Bir tarafta Cumhuriyet Türkiyesinin kadınlarla birlikte başardığı projelere, büyük devrimlere bakalım; diğer tarafta ise bugün kadınların kılık kıyafetine karışan, hangi saatte sokağa çıkacağına, hamile kadının dışarıda gezip gezemeyeceğine bakan, ne giyip içeceğine, kaç çocuk doğuracağına kafa yoran zihniyetin boş gündemine bakalım.
Bugün, ülkemiz kalkınma alanında, üretimde ve istihdamda, eğitim verilerinde, siyasete katılımda dünya liginde gerilere düşmüşse, Cumhuriyetin ilk yıllarına dair fotoğraflarda övünçle izlediğimiz kadınlar devlet yönetiminde arka sıralara atılmışsa, özetle kadını unutturmaya çalışıyorlarsa iyi düşünmeliyiz ve ona göre çalışmalıyız.
GELİŞMİŞ ÜLKELERDE KADINA VERİLEN DEĞER ÇOK FARKLI
G-20 üyesi dünya parlamentolarında ve bu ülkelerin hükümetlerinde görev alan kadın bakanların sayılarını ve kamu poltikalarında kadınların aldıkları yetkiyle ülkemizi kıyaslayalım, acı tabloyu göreceğiz.

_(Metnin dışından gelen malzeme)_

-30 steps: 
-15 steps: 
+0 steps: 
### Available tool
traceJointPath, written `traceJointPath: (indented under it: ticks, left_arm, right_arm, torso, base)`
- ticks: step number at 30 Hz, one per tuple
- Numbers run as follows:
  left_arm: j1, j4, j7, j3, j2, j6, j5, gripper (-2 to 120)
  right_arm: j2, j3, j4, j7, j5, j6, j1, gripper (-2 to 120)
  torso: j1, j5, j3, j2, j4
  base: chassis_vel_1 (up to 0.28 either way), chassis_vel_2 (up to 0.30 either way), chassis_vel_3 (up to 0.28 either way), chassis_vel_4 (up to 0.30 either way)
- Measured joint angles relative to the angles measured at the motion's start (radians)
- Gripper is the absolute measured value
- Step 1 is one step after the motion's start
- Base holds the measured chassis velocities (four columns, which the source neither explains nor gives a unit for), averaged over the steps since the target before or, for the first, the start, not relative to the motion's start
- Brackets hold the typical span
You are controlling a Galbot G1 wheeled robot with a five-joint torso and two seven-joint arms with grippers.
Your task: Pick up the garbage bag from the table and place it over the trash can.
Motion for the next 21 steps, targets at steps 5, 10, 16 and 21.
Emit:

Gelişme ve kalkınmada en zengin 20 ülkenin kadınlarına tanınmış yetkilere, Meclislerindeki kadın vekil oranına –bizde hala 15’in altında- bakalım, alınan başarının karnesini gözden geçirelim, Türkiye’nin kadın politikalarında sınıfı geçemeyeceğini anlayacağız.
Bugün rekabet halinde olduğumuz ülkelerle kıyaslandığında, kadınların eğitiminde, siyasete ve istihdama katılımında çok gerilerde kalıyorsak, durup düşünmeliyiz. AB ve OECD ortalamasında kadınların işgücüne katılımı yüzde 60’ların üzerine çıkmış, ancak biz hala yüzde 30’ları aşamıyoruz.
KADIN POLİTİKASINDA SINIFTA KALDIK
Kalkınmadan ve kişi başına düşen gelirden kadınların aldığı payda arka sıralara düşüyorsak, kadın girişimci sayımız hedeflenenin altındaysa, özel sektör ile kamuda kadın yönetici oranımız yüzde 9’larda takılıp kalıyorsa, cinsiyet eşitliğine dayalı politikalarda sınıfta kaldığımızı itiraf etmeliyiz.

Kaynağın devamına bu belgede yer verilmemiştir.